O magistrado competente observou corretamente que a Lei nº X é:
- Aapenas formalmente inconstitucional;
- Bapenas materialmente inconstitucional;
- Cformal e materialmente inconstitucional; (alternativa correta)
- Dconstitucional, pois se trata de matéria de interesse local;
- Econstitucional, pois Beta possui competência suplementar em matéria de proteção ao consumidor.
Resposta comentada
Gabarito Alternativa C
A competência municipal é o poder que a Constituição Federal dá aos Municípios para criar suas próprias leis e gerir seus assuntos. Esse poder é limitado pelo interesse local, ou seja, o Município só pode legislar sobre temas que afetam diretamente sua comunidade e que não invadem a competência de Estados ou da União.
(A) Incorreta: A lei não é apenas formalmente inconstitucional. Ela apresenta problemas tanto na forma quanto no conteúdo.

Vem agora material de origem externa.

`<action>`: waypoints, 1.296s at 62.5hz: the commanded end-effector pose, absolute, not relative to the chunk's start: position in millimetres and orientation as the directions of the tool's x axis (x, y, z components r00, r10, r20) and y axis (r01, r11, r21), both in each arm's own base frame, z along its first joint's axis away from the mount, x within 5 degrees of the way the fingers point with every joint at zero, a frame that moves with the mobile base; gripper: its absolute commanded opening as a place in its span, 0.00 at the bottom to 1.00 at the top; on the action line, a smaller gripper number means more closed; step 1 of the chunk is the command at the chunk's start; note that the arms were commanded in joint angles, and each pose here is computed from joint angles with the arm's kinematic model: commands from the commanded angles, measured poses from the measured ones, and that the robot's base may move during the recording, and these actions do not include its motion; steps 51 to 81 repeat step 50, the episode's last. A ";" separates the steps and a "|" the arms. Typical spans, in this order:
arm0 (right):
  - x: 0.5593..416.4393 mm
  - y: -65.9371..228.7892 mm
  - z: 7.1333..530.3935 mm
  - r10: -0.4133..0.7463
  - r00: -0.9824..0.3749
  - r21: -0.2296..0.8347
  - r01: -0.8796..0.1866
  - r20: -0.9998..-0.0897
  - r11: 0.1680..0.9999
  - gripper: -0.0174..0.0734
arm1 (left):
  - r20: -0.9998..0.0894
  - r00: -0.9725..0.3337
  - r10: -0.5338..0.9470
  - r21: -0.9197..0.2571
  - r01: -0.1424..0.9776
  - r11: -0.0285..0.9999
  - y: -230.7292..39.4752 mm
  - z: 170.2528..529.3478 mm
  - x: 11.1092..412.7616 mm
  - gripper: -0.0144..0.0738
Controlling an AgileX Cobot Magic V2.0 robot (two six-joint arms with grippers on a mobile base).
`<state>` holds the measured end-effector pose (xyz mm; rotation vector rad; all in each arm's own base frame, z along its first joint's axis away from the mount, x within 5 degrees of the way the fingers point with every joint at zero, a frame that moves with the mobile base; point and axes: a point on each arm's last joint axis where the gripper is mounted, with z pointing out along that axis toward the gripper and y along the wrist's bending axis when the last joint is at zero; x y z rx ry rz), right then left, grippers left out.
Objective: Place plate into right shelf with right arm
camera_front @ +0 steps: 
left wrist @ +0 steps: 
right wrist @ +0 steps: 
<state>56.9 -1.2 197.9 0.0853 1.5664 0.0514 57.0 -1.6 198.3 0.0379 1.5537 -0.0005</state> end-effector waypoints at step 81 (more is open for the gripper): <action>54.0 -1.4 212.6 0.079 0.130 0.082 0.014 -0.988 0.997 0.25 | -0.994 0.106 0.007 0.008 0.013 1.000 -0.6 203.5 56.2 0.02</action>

(B) Incorreta: A lei não é apenas materialmente inconstitucional. Ela também possui um vício formal.
(C) Correta: A Lei nº X é formalmente inconstitucional porque foi proposta por um vereador. Leis que criam obrigações tão específicas e onerosas para a iniciativa privada, especialmente aquelas que envolvem a organização de serviços de saúde (mesmo que em estabelecimentos privados), geralmente se enquadram na iniciativa privativa do Poder Executivo (Prefeito), pois dizem respeito à política pública e à organização administrativa. Além disso, é materialmente inconstitucional porque a exigência de um "pronto-socorro equipado" com "profissional médico no local" em shopping centers excede o conceito de interesse local do Município. Embora a saúde seja uma preocupação local, a criação de um serviço de tal complexidade e abrangência invade a competência concorrente da União e dos Estados para legislar sobre proteção e defesa da saúde (Art. 24, XII, da CF/88), que estabelecem normas gerais e suplementares. O Município pode legislar sobre aspectos locais, mas não criar uma estrutura de saúde tão detalhada e onerosa que desborde de sua competência.

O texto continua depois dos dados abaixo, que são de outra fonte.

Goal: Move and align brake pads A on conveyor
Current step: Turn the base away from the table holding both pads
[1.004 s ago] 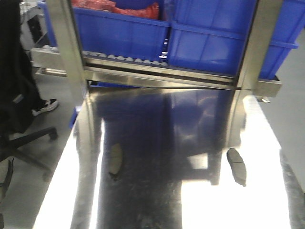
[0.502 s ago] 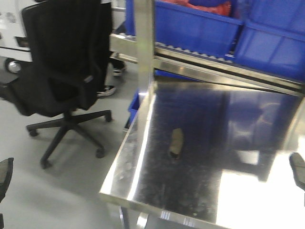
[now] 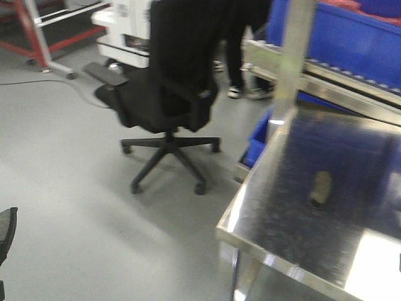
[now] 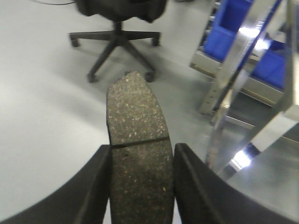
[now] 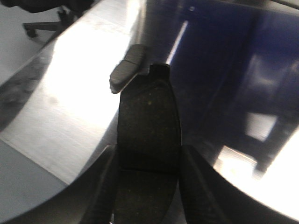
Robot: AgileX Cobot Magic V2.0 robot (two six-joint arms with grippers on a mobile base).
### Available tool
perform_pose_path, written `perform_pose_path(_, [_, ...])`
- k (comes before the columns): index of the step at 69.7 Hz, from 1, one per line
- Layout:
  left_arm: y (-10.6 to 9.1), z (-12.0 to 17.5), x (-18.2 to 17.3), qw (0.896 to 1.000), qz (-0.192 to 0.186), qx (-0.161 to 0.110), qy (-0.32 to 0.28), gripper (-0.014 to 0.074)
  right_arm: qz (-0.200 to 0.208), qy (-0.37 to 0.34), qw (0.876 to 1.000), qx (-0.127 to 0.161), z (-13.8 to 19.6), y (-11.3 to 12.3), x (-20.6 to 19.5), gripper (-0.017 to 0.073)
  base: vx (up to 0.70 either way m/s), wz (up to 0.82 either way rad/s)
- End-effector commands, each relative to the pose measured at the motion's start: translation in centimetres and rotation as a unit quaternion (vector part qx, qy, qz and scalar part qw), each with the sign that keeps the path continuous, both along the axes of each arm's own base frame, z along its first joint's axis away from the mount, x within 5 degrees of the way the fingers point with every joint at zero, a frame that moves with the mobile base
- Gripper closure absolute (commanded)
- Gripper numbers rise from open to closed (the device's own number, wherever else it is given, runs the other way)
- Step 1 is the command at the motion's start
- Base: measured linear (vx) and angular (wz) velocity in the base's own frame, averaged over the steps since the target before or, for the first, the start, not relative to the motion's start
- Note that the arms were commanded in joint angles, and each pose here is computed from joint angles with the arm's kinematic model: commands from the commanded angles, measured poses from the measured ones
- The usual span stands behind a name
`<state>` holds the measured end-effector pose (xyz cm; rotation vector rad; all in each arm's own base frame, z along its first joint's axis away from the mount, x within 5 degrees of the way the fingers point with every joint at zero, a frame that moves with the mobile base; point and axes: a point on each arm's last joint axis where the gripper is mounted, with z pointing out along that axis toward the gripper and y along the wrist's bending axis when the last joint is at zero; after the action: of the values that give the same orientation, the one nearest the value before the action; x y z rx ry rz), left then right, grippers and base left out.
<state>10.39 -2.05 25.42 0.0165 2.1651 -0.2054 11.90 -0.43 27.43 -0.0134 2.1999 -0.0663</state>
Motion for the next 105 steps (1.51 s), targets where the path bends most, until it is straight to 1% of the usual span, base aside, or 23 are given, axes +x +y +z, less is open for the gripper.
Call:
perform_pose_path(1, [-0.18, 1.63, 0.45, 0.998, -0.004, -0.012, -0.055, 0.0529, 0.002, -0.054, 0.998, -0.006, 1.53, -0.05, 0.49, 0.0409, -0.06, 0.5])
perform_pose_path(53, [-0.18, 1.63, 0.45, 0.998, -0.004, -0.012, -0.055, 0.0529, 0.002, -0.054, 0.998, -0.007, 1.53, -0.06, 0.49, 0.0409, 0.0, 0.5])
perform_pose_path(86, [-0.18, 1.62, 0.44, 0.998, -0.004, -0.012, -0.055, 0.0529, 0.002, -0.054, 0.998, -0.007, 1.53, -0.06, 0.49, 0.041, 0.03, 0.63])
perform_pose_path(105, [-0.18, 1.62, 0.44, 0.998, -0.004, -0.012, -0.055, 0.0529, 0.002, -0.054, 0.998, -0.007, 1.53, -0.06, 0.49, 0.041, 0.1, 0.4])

(D) Incorreta: Embora a segurança e a saúde sejam temas de interesse local, a extensão da exigência (um pronto-socorro completo com médico) vai muito além do que a Constituição Federal permite ao Município legislar como "interesse local" ou como suplementação de normas federais/estaduais, invadindo competência mais ampla. Essa é a armadilha, pois o tema "saúde" parece local, mas a medida imposta não é.
(E) Incorreta: A competência suplementar em matéria de proteção ao consumidor não justifica a Lei nº X. Primeiramente, a lei trata primariamente de saúde e segurança, não de proteção ao consumidor em sentido estrito. Em segundo lugar, mesmo que se enquadrasse, a exigência de um pronto-socorro completo com médico ainda excederia os limites da competência suplementar e do interesse local, além de manter o vício de iniciativa formal.
Fonte: FGV TJBA 2026 - Turno Tarde Juiz Substituto (Caderno Tipo 1). Reproduzida para fins de estudo.